=== Record set ===

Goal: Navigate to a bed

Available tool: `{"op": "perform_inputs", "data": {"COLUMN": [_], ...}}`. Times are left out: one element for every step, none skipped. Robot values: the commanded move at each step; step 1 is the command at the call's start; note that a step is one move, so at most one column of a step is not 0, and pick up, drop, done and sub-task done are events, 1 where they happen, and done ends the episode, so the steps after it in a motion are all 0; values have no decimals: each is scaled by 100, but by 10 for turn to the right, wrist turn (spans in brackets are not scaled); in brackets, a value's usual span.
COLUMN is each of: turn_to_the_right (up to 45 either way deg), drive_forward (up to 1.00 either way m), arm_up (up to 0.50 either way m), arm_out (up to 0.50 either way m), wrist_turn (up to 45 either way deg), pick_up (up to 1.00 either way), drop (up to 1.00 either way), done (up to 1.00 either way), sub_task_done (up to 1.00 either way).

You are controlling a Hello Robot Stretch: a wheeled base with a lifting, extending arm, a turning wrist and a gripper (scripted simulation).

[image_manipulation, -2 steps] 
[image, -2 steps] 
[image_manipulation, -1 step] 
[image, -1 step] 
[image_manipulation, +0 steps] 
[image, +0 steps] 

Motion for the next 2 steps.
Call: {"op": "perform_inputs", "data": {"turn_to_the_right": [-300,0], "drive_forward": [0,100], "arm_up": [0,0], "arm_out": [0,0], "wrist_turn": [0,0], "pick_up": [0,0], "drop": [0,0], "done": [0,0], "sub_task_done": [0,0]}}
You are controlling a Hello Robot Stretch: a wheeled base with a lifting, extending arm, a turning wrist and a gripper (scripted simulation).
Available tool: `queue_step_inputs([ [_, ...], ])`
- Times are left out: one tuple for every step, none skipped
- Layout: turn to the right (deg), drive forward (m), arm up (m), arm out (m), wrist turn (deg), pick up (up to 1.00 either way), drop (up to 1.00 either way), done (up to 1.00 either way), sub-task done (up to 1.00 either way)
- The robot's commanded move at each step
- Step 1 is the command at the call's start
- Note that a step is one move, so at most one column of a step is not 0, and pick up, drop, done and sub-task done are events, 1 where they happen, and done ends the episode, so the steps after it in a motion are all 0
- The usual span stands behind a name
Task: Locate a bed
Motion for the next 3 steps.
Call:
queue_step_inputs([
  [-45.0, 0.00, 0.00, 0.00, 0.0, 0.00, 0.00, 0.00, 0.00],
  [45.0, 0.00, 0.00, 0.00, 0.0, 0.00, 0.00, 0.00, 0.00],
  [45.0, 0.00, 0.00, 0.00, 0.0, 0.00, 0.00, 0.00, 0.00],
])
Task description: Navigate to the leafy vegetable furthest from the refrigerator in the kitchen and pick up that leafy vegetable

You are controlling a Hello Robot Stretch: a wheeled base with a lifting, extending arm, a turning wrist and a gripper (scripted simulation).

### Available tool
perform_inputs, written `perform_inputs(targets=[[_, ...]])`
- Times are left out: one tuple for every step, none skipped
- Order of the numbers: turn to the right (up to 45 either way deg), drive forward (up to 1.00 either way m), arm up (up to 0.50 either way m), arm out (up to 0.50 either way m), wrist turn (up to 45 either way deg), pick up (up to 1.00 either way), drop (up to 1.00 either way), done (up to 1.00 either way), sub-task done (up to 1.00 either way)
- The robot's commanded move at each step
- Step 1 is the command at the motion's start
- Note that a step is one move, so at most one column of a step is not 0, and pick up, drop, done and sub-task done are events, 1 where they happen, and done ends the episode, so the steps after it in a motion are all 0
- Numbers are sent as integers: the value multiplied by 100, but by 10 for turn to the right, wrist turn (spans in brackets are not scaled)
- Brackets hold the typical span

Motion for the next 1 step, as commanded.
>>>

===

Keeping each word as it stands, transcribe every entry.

> **Result below**:
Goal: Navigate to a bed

Available tool: `{"op": "perform_inputs", "data": {"COLUMN": [_], ...}}`. Times are left out: one element for every step, none skipped. Robot values: the commanded move at each step; step 1 is the command at the call's start; note that a step is one move, so at most one column of a step is not 0, and pick up, drop, done and sub-task done are events, 1 where they happen, and done ends the episode, so the steps after it in a motion are all 0; values have no decimals: each is scaled by 100, but by 10 for turn to the right, wrist turn (spans in brackets are not scaled); in brackets, a value's usual span.
COLUMN is each of: turn_to_the_right (up to 45 either way deg), drive_forward (up to 1.00 either way m), arm_up (up to 0.50 either way m), arm_out (up to 0.50 either way m), wrist_turn (up to 45 either way deg), pick_up (up to 1.00 either way), drop (up to 1.00 either way), done (up to 1.00 either way), sub_task_done (up to 1.00 either way).

You are controlling a Hello Robot Stretch: a wheeled base with a lifting, extending arm, a turning wrist and a gripper (scripted simulation).

[image_manipulation, -2 steps] 
[image, -2 steps] 
[image_manipulation, -1 step] 
[image, -1 step] 
[image_manipulation, +0 steps] 
[image, +0 steps] 

Motion for the next 2 steps.
Call: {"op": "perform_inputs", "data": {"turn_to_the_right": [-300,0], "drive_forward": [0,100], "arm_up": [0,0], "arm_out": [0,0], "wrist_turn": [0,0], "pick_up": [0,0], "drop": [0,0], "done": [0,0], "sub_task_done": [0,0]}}
You are controlling a Hello Robot Stretch: a wheeled base with a lifting, extending arm, a turning wrist and a gripper (scripted simulation).
Available tool: `queue_step_inputs([ [_, ...], ])`
- Times are left out: one tuple for every step, none skipped
- Layout: turn to the right (deg), drive forward (m), arm up (m), arm out (m), wrist turn (deg), pick up (up to 1.00 either way), drop (up to 1.00 either way), done (up to 1.00 either way), sub-task done (up to 1.00 either way)
- The robot's commanded move at each step
- Step 1 is the command at the call's start
- Note that a step is one move, so at most one column of a step is not 0, and pick up, drop, done and sub-task done are events, 1 where they happen, and done ends the episode, so the steps after it in a motion are all 0
- The usual span stands behind a name
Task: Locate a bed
Motion for the next 3 steps.
Call:
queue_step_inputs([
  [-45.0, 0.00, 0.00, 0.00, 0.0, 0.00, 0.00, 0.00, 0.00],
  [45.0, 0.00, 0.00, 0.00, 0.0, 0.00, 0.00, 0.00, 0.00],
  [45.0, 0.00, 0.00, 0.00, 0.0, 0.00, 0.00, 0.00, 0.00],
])
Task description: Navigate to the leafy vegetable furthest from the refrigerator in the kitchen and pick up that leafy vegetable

You are controlling a Hello Robot Stretch: a wheeled base with a lifting, extending arm, a turning wrist and a gripper (scripted simulation).

### Available tool
perform_inputs, written `perform_inputs(targets=[[_, ...]])`
- Times are left out: one tuple for every step, none skipped
- Order of the numbers: turn to the right (up to 45 either way deg), drive forward (up to 1.00 either way m), arm up (up to 0.50 either way m), arm out (up to 0.50 either way m), wrist turn (up to 45 either way deg), pick up (up to 1.00 either way), drop (up to 1.00 either way), done (up to 1.00 either way), sub-task done (up to 1.00 either way)
- The robot's commanded move at each step
- Step 1 is the command at the motion's start
- Note that a step is one move, so at most one column of a step is not 0, and pick up, drop, done and sub-task done are events, 1 where they happen, and done ends the episode, so the steps after it in a motion are all 0
- Numbers are sent as integers: the value multiplied by 100, but by 10 for turn to the right, wrist turn (spans in brackets are not scaled)
- Brackets hold the typical span

Motion for the next 1 step, as commanded.
>>>

The exercise was answered in full.